• Problem details
In the records below, find the line with "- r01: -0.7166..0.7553" and the line with "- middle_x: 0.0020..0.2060". Print both exactly, along with every line between them, and no other line.

• Dataset records

________

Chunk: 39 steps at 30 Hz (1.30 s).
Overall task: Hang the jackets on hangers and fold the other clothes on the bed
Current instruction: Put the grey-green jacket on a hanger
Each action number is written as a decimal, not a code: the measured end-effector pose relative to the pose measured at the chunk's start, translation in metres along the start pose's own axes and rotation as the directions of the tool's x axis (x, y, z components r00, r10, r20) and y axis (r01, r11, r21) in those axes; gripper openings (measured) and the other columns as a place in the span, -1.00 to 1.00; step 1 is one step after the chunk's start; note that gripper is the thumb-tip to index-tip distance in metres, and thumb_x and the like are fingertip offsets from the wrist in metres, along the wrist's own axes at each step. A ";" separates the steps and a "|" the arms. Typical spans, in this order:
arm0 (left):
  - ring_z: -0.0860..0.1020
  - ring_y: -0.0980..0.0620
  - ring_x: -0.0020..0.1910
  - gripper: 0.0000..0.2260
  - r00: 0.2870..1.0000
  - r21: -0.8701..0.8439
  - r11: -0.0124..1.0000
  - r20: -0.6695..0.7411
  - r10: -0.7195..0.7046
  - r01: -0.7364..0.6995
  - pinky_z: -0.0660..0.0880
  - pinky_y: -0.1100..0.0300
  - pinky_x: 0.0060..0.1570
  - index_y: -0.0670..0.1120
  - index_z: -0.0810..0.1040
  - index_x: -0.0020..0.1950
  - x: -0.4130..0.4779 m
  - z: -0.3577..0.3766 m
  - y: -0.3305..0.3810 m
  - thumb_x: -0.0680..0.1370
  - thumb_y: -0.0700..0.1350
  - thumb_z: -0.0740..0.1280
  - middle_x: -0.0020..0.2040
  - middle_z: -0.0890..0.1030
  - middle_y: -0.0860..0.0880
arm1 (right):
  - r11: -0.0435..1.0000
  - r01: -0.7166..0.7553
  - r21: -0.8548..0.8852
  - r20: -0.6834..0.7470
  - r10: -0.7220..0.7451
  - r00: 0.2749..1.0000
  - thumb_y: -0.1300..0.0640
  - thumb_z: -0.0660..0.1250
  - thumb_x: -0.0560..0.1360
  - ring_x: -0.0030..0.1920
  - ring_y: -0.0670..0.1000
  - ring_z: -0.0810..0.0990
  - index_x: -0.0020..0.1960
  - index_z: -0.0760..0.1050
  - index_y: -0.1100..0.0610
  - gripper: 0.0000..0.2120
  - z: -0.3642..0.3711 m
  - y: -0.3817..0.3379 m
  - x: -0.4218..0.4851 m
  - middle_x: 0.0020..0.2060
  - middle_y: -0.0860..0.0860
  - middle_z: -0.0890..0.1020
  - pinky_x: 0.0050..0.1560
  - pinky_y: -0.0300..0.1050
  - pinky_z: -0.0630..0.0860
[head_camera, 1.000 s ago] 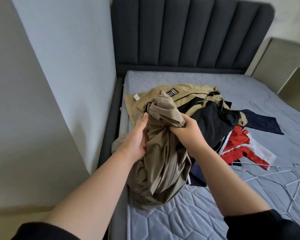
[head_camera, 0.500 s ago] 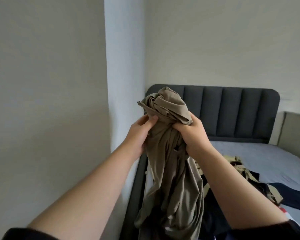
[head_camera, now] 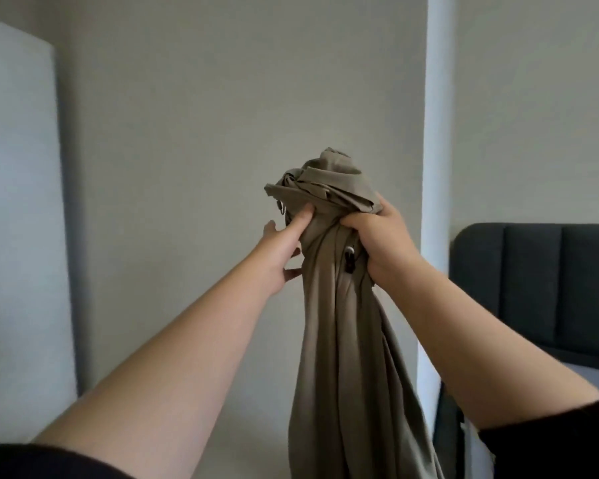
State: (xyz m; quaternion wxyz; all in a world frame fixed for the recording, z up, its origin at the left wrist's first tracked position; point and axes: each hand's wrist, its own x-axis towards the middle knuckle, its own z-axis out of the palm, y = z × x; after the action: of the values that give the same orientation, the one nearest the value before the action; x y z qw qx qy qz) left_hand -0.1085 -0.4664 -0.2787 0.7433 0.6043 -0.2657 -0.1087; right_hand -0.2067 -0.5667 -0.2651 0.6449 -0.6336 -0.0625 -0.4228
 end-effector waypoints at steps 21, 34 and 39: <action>0.48 -0.01 0.29 -0.52 0.868 0.097 0.991 -0.496 -0.028 0.088 0.39 0.02 0.33 -0.07 0.39 0.42 -0.023 -0.312 -0.041 0.58 0.15 0.23 0.34 0.50 -0.02 | 0.878 -0.437 -0.195 0.629 0.454 0.632 0.47 0.25 0.46 0.04 0.17 0.63 0.17 0.48 0.26 -0.68 0.292 0.178 -0.015 0.09 0.24 0.61 0.03 0.04 0.59; 0.61 -0.05 0.03 -0.81 0.885 0.278 0.944 -0.465 -0.030 0.178 0.56 0.13 -0.05 -0.14 0.54 0.16 -0.205 -0.260 0.004 0.64 -0.16 0.18 0.09 0.63 -0.11 | 0.713 -0.690 -0.122 0.796 0.485 0.361 0.29 0.39 0.37 -0.33 0.03 0.42 -0.03 0.53 0.24 -0.82 0.235 0.104 -0.125 -0.23 0.13 0.55 -0.24 -0.15 0.46; 0.48 -0.17 0.19 -0.73 0.844 0.713 0.612 -0.519 0.132 0.342 0.40 0.08 0.15 -0.27 0.50 0.24 -0.231 -0.268 0.017 0.64 -0.17 0.16 0.19 0.53 -0.21 | 0.940 -0.193 -0.283 0.612 0.332 0.718 0.34 0.40 0.44 -0.43 -0.13 0.50 -0.21 0.54 0.19 -0.89 0.235 0.098 -0.131 -0.32 0.04 0.56 -0.43 -0.27 0.41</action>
State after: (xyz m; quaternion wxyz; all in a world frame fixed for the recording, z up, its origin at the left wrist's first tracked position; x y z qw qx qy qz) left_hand -0.1632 -0.1252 -0.3582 0.4380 0.8870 -0.0354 0.1417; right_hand -0.1224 -0.3170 -0.3763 0.5696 -0.8039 -0.1492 -0.0838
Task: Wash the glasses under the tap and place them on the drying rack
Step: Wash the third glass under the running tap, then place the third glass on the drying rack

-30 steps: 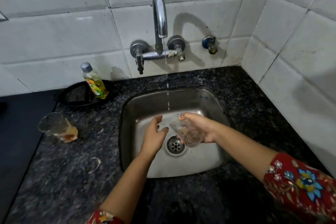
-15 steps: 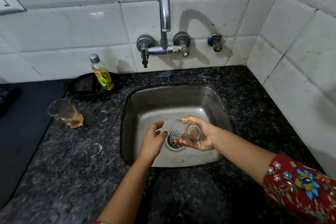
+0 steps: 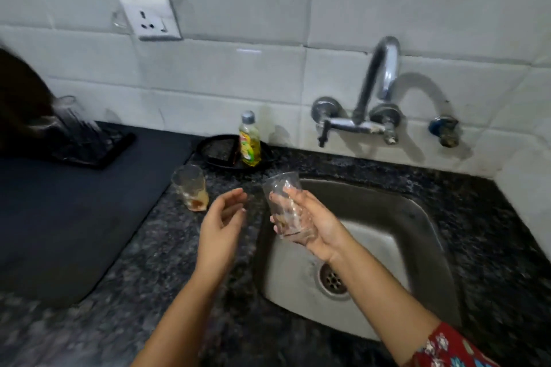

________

• Output of the exercise
  - r01: -0.7166..0.7553
  - r21: -0.8548..0.8852
  - r20: -0.6834..0.7470
  - r10: -0.7220..0.7451
  - r00: 0.2749..1.0000
  - thumb_y: -0.1300..0.0640
  - thumb_z: -0.0660..0.1250
  - thumb_x: -0.0560..0.1360
  - ring_x: -0.0030..0.1920
  - ring_y: -0.0670..0.1000
  - ring_z: -0.0810..0.0990
  - index_x: -0.0020..0.1960
  - index_z: -0.0760..0.1050
  - index_y: -0.1100..0.0610
  - gripper: 0.0000..0.2120
  - z: -0.3642..0.3711 m
  - y: -0.3817..0.3379 m
  - x: -0.4218..0.4851 m
  - middle_x: 0.0020..0.2060

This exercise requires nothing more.